-- YOUR INSTRUCTIONS --
Copy out exactly the lines spanning the line with "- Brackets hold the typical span" to the line with "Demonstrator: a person", inclusive, from the data underneath, with no pictures.
BEGIN SOURCE DATA
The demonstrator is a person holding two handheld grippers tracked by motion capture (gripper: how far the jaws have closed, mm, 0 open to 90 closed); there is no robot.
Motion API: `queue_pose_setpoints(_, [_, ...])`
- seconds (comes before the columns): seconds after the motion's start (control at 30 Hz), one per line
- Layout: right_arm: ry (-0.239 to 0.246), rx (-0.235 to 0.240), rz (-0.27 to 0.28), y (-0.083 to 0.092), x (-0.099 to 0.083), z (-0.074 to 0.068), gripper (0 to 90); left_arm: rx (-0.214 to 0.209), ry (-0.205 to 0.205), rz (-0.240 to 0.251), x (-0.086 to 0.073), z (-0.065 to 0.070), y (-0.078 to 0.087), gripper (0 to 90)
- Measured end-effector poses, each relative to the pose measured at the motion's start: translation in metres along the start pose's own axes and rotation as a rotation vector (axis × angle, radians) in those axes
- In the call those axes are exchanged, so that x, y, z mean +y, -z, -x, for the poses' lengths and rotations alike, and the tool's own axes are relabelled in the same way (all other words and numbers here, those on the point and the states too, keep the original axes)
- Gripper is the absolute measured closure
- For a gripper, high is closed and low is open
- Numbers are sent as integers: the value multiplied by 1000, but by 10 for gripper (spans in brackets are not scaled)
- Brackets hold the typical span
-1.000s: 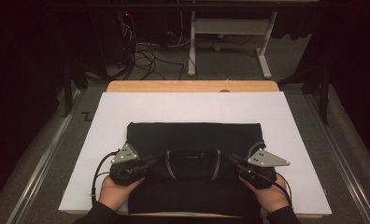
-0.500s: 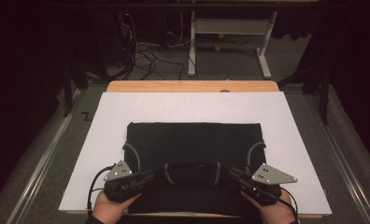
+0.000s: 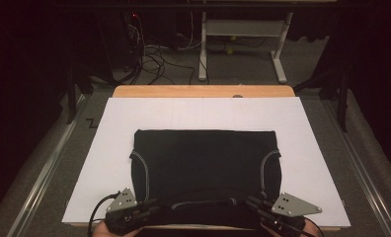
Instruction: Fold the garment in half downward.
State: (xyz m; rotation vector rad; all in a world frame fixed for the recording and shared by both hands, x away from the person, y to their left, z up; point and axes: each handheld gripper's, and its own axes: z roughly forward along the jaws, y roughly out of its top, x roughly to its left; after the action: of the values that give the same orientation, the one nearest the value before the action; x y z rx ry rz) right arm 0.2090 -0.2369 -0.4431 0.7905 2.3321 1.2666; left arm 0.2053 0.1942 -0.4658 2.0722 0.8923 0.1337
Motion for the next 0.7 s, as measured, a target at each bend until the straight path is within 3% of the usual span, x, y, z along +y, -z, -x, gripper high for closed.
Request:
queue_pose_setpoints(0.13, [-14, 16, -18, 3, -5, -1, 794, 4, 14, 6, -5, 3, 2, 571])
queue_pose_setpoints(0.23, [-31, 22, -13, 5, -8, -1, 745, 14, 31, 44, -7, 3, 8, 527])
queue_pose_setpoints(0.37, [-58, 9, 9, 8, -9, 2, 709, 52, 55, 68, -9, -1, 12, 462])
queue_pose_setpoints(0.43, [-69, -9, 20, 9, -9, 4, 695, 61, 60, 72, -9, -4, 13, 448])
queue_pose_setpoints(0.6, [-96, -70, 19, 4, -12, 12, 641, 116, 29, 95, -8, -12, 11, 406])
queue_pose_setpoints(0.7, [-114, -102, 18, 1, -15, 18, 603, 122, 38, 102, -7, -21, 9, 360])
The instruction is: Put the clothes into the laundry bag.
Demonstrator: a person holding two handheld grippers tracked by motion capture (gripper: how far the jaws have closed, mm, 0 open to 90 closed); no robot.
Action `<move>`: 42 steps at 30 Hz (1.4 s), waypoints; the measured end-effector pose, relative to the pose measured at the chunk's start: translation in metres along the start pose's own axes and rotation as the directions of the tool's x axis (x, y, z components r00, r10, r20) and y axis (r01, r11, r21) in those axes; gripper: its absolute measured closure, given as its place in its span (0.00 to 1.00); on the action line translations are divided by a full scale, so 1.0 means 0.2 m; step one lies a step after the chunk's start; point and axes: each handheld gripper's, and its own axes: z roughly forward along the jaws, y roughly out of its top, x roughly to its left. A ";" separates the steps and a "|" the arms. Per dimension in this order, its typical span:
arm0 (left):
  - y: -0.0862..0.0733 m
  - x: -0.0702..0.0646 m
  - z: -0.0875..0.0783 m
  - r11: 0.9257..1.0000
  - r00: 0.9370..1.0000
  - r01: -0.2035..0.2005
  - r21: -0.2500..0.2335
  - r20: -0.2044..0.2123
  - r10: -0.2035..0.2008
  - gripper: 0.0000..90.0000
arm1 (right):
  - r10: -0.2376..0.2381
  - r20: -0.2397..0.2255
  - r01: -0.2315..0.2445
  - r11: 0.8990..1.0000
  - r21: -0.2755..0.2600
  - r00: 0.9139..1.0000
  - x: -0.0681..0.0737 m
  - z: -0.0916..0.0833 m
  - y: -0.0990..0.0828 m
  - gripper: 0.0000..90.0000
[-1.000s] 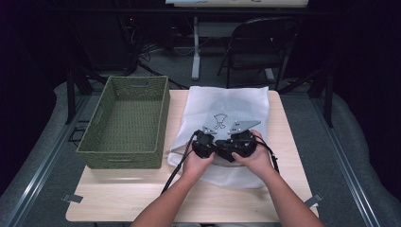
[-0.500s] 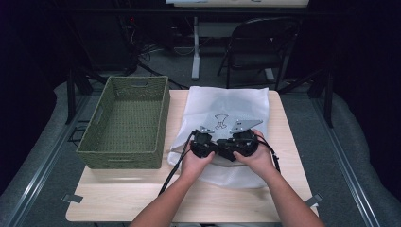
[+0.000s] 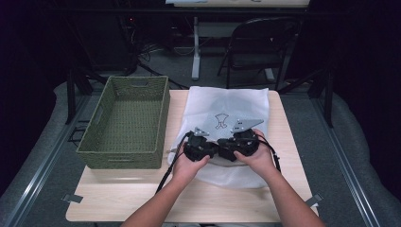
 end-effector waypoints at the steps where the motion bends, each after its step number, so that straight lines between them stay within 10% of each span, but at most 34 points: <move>1: 0.00 0.00 -0.01 1.000 1.000 -0.009 -0.006 -0.008 0.009 0.67 | -0.002 0.001 0.002 1.000 -0.001 1.000 0.00 0.00 0.00 0.99; 17: -0.10 0.05 -0.06 1.000 1.000 0.005 0.014 -0.028 -0.004 0.60 | 0.003 0.007 -0.003 1.000 -0.003 1.000 -0.01 -0.01 0.00 0.99; 42: -0.24 0.06 -0.41 0.999 0.996 -0.046 -0.021 -0.072 0.044 0.58 | 0.014 0.025 -0.014 1.000 0.021 1.000 0.03 -0.10 -0.06 0.99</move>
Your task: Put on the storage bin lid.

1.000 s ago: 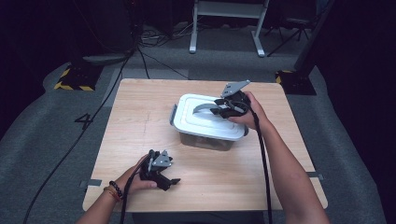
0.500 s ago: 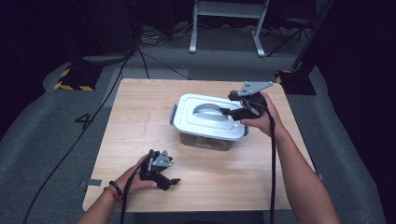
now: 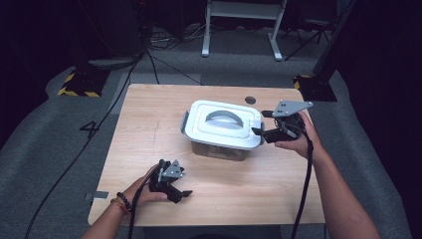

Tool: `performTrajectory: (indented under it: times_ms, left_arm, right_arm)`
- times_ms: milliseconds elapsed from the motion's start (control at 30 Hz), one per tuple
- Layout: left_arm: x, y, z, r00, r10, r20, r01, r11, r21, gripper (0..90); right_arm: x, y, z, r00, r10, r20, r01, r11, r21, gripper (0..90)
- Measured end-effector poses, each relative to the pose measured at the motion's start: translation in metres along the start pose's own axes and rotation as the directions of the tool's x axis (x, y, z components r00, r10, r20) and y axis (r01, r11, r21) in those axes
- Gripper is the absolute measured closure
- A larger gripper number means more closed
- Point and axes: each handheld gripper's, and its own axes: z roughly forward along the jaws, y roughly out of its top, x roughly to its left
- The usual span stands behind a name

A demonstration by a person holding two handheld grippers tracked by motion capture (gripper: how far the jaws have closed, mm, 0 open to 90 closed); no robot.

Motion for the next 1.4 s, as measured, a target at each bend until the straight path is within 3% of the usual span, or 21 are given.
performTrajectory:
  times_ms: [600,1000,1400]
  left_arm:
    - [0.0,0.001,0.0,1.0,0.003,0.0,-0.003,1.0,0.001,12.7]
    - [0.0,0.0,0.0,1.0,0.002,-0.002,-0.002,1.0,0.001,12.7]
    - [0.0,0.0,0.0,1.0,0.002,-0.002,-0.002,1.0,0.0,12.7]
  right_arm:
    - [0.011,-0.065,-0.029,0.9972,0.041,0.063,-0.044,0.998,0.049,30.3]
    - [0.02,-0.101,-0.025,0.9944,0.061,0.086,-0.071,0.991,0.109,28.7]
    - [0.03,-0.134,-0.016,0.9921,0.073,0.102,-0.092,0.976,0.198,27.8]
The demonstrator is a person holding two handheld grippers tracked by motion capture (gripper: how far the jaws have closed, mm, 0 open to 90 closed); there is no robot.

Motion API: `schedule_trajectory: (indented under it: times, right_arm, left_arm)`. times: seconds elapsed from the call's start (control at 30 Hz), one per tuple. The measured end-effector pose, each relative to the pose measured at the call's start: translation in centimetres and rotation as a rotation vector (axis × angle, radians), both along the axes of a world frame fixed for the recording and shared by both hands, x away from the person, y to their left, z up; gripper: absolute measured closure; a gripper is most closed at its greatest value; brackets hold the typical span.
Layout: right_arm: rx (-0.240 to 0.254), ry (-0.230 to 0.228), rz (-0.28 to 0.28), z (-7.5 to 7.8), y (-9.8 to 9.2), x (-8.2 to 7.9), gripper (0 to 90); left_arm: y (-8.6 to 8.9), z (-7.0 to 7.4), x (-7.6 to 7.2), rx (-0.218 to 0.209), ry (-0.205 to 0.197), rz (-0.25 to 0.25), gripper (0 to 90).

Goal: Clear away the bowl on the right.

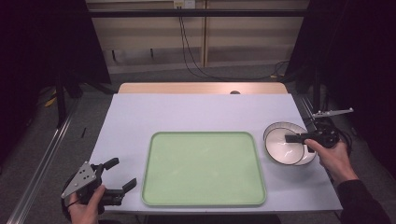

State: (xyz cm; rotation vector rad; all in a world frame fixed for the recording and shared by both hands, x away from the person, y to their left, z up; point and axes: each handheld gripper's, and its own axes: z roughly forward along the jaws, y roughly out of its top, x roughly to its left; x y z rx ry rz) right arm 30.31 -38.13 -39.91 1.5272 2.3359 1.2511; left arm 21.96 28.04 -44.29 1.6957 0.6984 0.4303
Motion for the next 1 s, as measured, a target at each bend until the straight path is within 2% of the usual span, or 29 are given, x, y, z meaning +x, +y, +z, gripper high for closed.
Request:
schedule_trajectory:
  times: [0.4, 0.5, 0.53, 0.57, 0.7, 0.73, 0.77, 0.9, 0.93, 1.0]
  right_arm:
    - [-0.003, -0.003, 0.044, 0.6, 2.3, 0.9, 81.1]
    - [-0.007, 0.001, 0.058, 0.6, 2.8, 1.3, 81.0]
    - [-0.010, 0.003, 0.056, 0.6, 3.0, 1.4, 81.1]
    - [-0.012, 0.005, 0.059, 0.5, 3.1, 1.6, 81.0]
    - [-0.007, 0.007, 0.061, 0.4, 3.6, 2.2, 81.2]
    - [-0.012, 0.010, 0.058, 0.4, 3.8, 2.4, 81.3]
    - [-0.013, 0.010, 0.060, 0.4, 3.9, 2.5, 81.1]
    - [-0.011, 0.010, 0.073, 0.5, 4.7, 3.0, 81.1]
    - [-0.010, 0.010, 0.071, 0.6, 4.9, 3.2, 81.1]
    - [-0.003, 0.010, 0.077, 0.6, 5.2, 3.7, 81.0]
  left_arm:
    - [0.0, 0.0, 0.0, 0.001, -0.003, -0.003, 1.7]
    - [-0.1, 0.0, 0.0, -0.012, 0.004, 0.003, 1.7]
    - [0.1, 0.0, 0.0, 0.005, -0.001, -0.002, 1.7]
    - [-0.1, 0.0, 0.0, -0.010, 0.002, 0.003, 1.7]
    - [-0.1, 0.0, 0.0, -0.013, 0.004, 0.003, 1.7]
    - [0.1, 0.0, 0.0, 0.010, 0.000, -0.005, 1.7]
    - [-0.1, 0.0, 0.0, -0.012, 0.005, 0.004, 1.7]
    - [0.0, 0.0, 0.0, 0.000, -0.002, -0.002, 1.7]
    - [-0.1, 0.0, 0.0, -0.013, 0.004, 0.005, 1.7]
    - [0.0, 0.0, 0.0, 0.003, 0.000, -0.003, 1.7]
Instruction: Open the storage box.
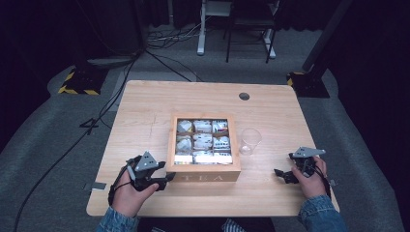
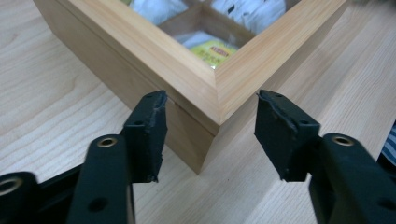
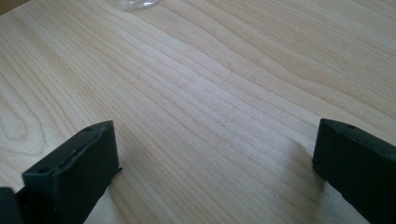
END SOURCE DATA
-- EXERCISE SOLUTION --
- Brackets hold the typical span
-1.000s: 
-0.500s: 
+0.000s: 
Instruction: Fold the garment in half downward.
State: (xyz m; rotation vector rad; all in a world frame fixed for the recording and shared by both hands, x away from the person, y to their left, z up; point and axes: each handheld gripper's, and its own axes: z roughly forward along the jaws, y roughly out of its top, x roughly to its left; after the action: of the values that give the same orientation, the one nearest the value before the action; x y z rx ry rz) right arm 0.2090 -0.2369 -0.4431 0.7905 2.3321 1.2666; left arm 0.2053 0.1942 -0.4658 2.0722 0.8923 0.1337
Motion for the next 0.7 s, as measured, a target at each bend until the straight path is within 3% of the usual span, x, y, z along +y, -z, -x, gripper high for closed.
Request:
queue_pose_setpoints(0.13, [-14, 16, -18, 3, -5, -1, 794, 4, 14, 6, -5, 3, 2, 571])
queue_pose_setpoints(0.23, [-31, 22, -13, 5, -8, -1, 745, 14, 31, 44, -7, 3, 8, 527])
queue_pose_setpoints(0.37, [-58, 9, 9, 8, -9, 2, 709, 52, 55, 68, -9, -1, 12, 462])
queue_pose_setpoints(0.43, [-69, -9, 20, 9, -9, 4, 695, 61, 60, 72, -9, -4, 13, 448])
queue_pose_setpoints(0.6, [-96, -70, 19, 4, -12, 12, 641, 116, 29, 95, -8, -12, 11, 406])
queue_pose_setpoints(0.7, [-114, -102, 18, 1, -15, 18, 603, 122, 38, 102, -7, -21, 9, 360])
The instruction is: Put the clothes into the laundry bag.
Demonstrator: a person holding two handheld grippers tracked by motion capture (gripper: how far the jaws have closed, mm, 0 open to 90 closed); no robot.

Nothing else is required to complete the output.